WORK TO COMPLETE: Omitting every picture, output the records below exactly, please.

EXERCISE INPUT:

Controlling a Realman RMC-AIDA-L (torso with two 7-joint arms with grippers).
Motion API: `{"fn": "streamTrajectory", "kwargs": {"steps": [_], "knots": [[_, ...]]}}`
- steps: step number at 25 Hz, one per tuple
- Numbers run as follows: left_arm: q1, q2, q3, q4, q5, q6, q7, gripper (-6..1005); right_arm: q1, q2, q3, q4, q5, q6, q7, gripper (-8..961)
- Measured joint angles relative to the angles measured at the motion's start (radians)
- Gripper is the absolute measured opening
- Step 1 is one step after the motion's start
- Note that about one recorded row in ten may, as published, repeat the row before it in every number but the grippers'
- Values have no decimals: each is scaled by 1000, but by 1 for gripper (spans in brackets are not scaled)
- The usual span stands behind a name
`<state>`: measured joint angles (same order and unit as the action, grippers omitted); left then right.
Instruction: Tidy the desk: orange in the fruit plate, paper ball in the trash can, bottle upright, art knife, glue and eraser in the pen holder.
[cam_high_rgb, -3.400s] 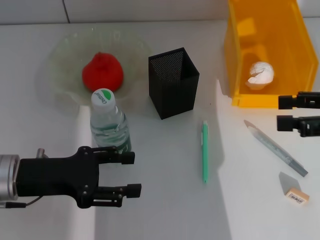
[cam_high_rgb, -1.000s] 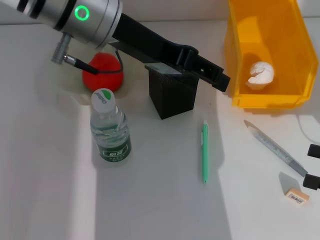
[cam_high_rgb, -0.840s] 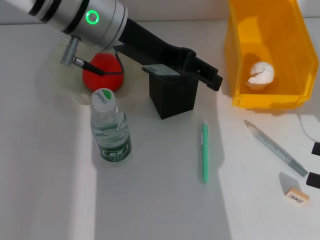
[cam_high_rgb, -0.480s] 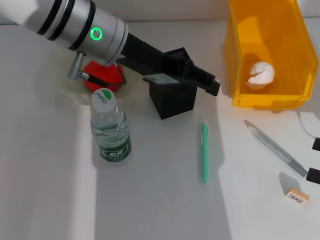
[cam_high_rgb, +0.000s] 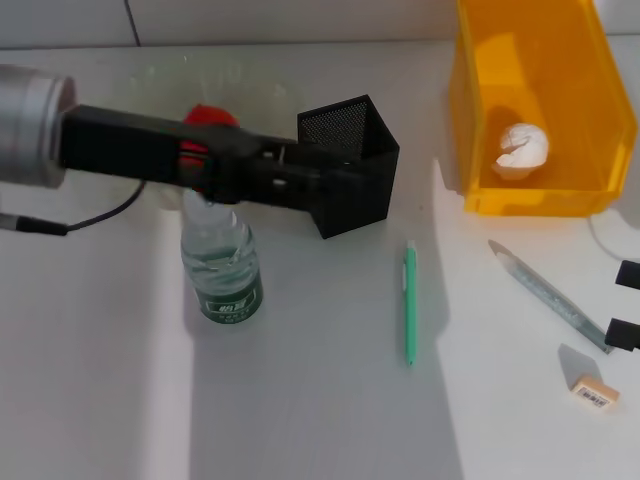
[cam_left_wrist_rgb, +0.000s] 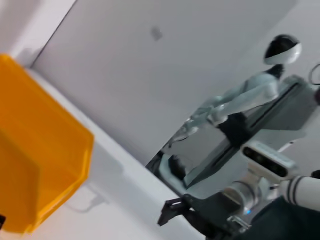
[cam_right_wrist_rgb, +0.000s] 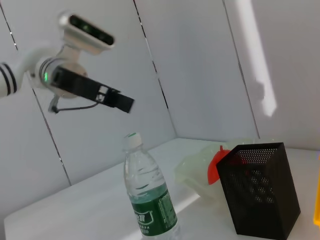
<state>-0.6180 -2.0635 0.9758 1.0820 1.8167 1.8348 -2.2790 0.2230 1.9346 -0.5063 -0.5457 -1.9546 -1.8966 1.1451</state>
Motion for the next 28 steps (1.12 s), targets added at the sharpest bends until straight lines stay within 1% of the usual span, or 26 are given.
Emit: {"fn": "streamTrajectory", "kwargs": {"steps": [1, 3, 4, 5, 6, 7, 8, 9, 11, 14, 15, 16, 17, 18, 19, 20, 21, 23, 25, 28], "knots": [[66, 3, -55, -11, -53, 71, 135, 769, 6, 0, 0, 1, -2, 0, 7, 777], [66, 3, -55, -11, -53, 71, 135, 769, 17, 2, 0, 0, -3, 0, 24, 775], [158, 10, -101, -35, -71, 139, 306, 769, 23, 5, -1, -3, -3, 0, 37, 775], [165, 11, -102, -38, -70, 142, 321, 769, 30, 7, -3, -6, -4, 1, 49, 774], [187, 16, -106, -48, -68, 152, 364, 769, 37, 8, -5, -9, -4, 1, 63, 773], [187, 16, -106, -48, -68, 152, 364, 769, 44, 9, -7, -12, -5, 1, 75, 773], [212, 21, -103, -63, -65, 156, 415, 769, 51, 9, -9, -15, -6, 2, 90, 772], [249, 29, -96, -91, -52, 159, 506, 769, 58, 9, -10, -21, -7, 2, 107, 772], [294, 33, -90, -122, -25, 157, 612, 769, 70, 11, -11, -41, -13, 1, 143, 770], [294, 33, -90, -122, -25, 157, 612, 769, 92, 14, -13, -89, -27, -7, 216, 768], [334, 32, -93, -172, 29, 148, 755, 769, 99, 16, -13, -109, -33, -11, 248, 768], [345, 26, -92, -193, 49, 147, 815, 769, 106, 18, -14, -133, -42, -14, 278, 767], [345, 26, -92, -193, 49, 147, 815, 769, 114, 22, -15, -156, -51, -17, 305, 767], [345, 26, -92, -193, 49, 147, 815, 769, 132, 34, -17, -201, -80, -22, 350, 766], [353, 20, -93, -210, 67, 143, 865, 769, 132, 34, -17, -201, -80, -22, 350, 765], [359, 10, -98, -231, 86, 128, 905, 769, 140, 41, -18, -225, -97, -23, 374, 765], [359, 9, -99, -232, 88, 124, 908, 769, 150, 50, -18, -259, -120, -25, 405, 764], [360, 8, -100, -233, 92, 114, 906, 768, 175, 70, -22, -346, -180, -32, 494, 763], [360, 8, -101, -233, 95, 105, 901, 768, 199, 86, -51, -442, -236, -38, 613, 761], [359, 8, -102, -232, 95, 98, 897, 768, 240, 100, -168, -631, -301, -59, 857, 760]]}}
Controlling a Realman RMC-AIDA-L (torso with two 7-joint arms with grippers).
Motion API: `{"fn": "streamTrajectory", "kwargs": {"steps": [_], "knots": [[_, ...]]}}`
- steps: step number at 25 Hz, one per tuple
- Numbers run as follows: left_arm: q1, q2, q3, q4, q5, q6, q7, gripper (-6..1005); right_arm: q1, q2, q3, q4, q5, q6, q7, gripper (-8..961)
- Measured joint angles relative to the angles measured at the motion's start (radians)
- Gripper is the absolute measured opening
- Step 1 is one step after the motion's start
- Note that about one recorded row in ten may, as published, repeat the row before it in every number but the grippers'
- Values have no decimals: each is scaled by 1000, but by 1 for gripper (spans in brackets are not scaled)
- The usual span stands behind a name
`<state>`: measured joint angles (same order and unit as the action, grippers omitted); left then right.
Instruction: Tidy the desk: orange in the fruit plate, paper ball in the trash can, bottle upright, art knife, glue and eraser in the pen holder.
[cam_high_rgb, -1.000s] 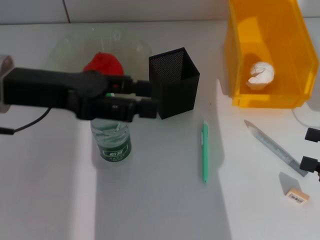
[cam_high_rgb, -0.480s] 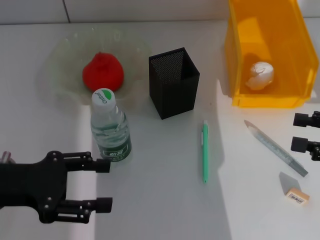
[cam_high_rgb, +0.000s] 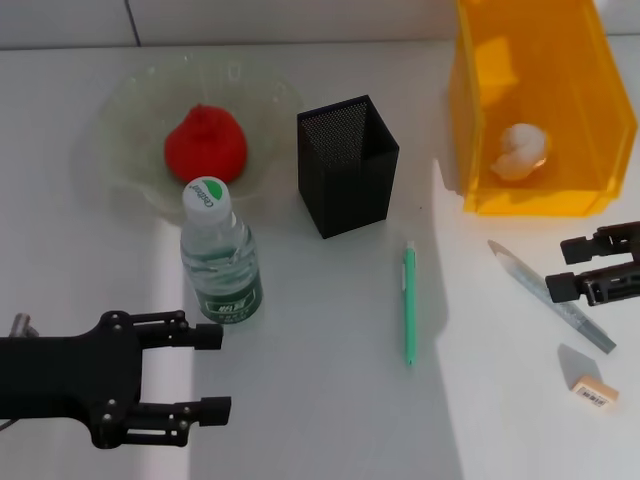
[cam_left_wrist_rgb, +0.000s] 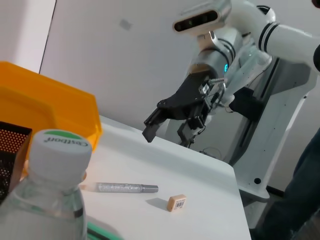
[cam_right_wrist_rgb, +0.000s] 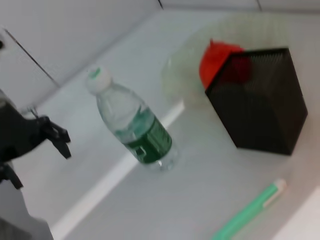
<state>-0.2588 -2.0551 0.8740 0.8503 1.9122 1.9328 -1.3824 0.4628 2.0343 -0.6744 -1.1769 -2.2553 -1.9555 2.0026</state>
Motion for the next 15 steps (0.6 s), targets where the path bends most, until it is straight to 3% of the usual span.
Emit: {"fn": "streamTrajectory", "kwargs": {"steps": [4, 8, 10, 13, 15], "knots": [[0, -1, -1, 4, 5, -11, -7, 768, 61, 4, -209, -250, -64, -20, 366, 757], [1, -4, -1, 5, 6, -6, -13, 769, 150, 6, -357, -400, -169, -38, 702, 755], [2, -4, -1, 6, 7, -4, -20, 769, 200, 19, -397, -408, -210, -40, 797, 753], [1, -4, 2, 9, 8, -5, -22, 769, 249, 55, -446, -363, -317, 11, 889, 751], [1, -4, 1, 13, 9, -6, -26, 769, 255, 57, -494, -316, -338, 73, 935, 750]]}}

TASK OUTPUT:
Controlling a Realman RMC-AIDA-L (torso with two 7-joint arms with grippers).
Motion API: `{"fn": "streamTrajectory", "kwargs": {"steps": [_], "knots": [[_, ...]]}}`
- steps: step number at 25 Hz, one per tuple
- Numbers run as follows: left_arm: q1, q2, q3, q4, q5, q6, q7, gripper (-6..1005); right_arm: q1, q2, q3, q4, q5, q6, q7, gripper (-8..961)
- Measured joint angles relative to the angles measured at the motion's start (radians)
- Gripper is the absolute measured opening
- Step 1 is one step after the motion's start
- Note that about one recorded row in ten may, as published, repeat the row before it in every number but the grippers'
- Values have no decimals: each is scaled by 1000, but by 1 for gripper (spans in brackets are not scaled)
- The usual span stands behind a name
`<state>`: measured joint angles (same order and unit as the action, grippers omitted); left then right.
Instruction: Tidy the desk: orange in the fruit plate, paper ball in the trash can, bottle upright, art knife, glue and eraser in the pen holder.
[cam_high_rgb, -3.400s] 
[cam_high_rgb, -1.000s] 
[cam_high_rgb, -0.840s] 
[cam_high_rgb, -0.480s] 
[cam_high_rgb, +0.000s] 
[cam_left_wrist_rgb, +0.000s] 
[cam_right_wrist_rgb, +0.000s] 
<state>-0.6180 -2.0635 0.9758 1.0820 1.8167 1.8348 -2.2790 0.2230 1.9346 -0.5063 -0.5457 -1.9546 -1.8966 1.1451</state>
Motion for the next 28 steps (1.12 s), targets added at the sharpest bends until straight lines stay within 1% of the usual span, or 26 are given.
Emit: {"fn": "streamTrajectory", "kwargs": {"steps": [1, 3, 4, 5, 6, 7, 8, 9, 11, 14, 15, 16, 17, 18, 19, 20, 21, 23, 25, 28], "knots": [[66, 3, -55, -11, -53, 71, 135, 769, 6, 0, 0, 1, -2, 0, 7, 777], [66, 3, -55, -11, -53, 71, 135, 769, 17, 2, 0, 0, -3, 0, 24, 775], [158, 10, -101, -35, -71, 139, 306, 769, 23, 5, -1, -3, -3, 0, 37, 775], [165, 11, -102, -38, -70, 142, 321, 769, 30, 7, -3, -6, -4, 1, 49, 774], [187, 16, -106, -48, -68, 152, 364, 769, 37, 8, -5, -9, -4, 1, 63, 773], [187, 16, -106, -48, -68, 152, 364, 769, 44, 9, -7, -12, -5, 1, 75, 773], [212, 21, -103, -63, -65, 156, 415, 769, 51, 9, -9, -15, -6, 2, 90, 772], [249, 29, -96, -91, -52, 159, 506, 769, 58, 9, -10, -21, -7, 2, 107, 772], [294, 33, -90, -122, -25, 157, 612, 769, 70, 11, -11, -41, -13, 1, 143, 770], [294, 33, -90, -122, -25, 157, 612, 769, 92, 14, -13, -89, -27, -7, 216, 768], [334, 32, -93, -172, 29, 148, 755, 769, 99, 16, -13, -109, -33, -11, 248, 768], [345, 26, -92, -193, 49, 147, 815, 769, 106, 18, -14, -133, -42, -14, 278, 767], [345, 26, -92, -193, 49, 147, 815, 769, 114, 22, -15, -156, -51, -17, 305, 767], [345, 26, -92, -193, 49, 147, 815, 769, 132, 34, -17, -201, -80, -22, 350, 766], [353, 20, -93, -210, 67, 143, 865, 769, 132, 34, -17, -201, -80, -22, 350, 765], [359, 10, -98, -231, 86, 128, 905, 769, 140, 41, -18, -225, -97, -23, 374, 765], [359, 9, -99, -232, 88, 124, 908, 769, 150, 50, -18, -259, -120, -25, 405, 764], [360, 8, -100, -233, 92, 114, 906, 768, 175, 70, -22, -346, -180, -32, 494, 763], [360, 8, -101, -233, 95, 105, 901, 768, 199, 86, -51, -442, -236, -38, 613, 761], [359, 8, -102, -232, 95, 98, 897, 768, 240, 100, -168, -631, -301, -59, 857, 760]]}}
Controlling a Realman RMC-AIDA-L (torso with two 7-joint arms with grippers).
Motion API: `{"fn": "streamTrajectory", "kwargs": {"steps": [_], "knots": [[_, ...]]}}`
- steps: step number at 25 Hz, one per tuple
- Numbers run as follows: left_arm: q1, q2, q3, q4, q5, q6, q7, gripper (-6..1005); right_arm: q1, q2, q3, q4, q5, q6, q7, gripper (-8..961)
- Measured joint angles relative to the angles measured at the motion's start (radians)
- Gripper is the absolute measured opening
- Step 1 is one step after the motion's start
- Note that about one recorded row in ten may, as published, repeat the row before it in every number but the grippers'
- Values have no decimals: each is scaled by 1000, but by 1 for gripper (spans in brackets are not scaled)
- The usual span stands behind a name
`<state>`: measured joint angles (same order and unit as the action, grippers omitted); left then right.
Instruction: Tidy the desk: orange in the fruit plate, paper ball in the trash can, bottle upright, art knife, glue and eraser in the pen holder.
[cam_high_rgb, -1.000s] 
[cam_high_rgb, -0.480s] 
[cam_high_rgb, +0.000s] 
[cam_left_wrist_rgb, +0.000s] 
[cam_right_wrist_rgb, +0.000s] 
<state>-0.2588 -2.0551 0.8740 0.8503 1.9122 1.9328 -1.3824 0.4628 2.0343 -0.6744 -1.1769 -2.2553 -1.9555 2.0026</state>
Motion for the next 15 steps (0.6 s), targets where the path bends most, until it is straight to 3% of the usual span.
Emit: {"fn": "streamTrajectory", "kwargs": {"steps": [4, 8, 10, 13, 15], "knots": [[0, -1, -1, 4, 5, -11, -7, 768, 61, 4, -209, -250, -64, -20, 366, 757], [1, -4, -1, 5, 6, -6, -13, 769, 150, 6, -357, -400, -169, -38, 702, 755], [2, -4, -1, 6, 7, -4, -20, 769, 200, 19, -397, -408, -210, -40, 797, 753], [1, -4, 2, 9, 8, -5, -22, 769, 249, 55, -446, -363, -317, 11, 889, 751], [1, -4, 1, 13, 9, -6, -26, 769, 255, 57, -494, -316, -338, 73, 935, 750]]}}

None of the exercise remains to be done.